Slovenian basketball player

Jakob Čebašek (born April 28, 1991) is a Slovenian professional basketball player who plays for Rucker San Vendemiano of the Italian Serie B. He is a 2.00 m tall Forward.

==Professional career==
Čebašek started playing professional basketball for Parklji Ljubljana.

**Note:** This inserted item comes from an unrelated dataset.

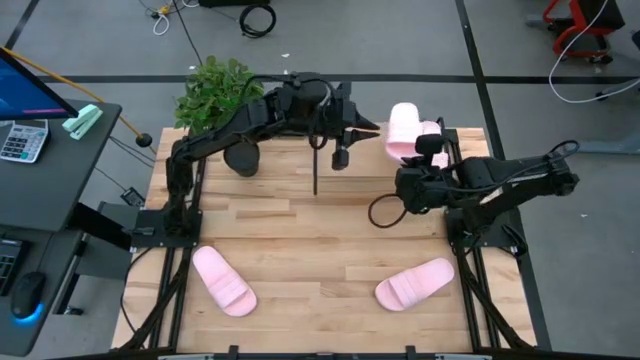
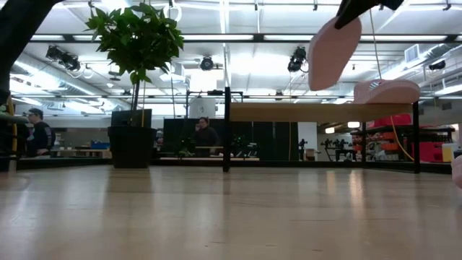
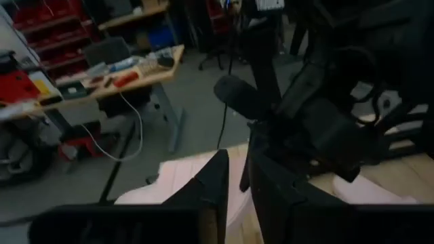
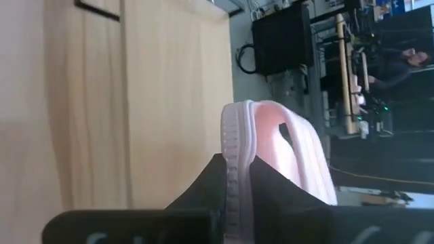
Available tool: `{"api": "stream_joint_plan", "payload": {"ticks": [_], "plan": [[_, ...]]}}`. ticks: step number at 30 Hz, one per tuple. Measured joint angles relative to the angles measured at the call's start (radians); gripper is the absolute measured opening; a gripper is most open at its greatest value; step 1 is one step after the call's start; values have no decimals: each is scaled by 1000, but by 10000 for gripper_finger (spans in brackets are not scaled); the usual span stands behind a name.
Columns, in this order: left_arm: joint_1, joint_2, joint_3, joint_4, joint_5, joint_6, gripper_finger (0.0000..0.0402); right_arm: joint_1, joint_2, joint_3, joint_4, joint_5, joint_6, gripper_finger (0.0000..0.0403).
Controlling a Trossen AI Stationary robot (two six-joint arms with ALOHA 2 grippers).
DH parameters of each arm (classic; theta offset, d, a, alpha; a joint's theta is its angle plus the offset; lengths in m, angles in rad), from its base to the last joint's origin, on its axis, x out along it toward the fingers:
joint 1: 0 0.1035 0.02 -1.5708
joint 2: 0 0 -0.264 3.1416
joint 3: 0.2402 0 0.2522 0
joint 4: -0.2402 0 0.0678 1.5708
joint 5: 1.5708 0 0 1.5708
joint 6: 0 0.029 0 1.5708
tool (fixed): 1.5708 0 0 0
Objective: Pick and place slides into the shelf
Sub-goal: Put the middle pink slide on the shelf
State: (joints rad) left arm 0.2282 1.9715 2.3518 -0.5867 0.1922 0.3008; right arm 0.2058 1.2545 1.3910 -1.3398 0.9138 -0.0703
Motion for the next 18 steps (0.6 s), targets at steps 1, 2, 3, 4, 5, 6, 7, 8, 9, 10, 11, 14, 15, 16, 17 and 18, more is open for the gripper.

In August 2014, Čebašek signed with Maribor Nova KBM. In February 2015, he parted with Maribor Nova KBM and signed with Elektra Šoštanj for the rest of the season.

On July 23, 2015, he signed a one-year deal with Zlatorog Laško.

In August 2016, Čebašek signed with Hopsi Polzela.

On July 10, 2017, he signed a one-year deal with Belgium club Liège Basket.

On October 15, 2020, he signed a short-term contract with Allianz Pallacanestro Trieste of the Italian Serie A that was having many injuries. Čebašek parted ways with the team on November 9 after appearing in one game.

In March 2021 he moved to Dinamo București in the Romanian Liga Națională. Čebašek debuted in April 1 against CSO Voluntari where he scored 17 points.

On June 30, 2021, he signed a one-year deal with Belgium club Leuven Bears.

==International career==
Čebašek made his debut for the Slovenian national team on 14 September 2018, at the 2019 FIBA Basketball World Cup qualification game against Latvia.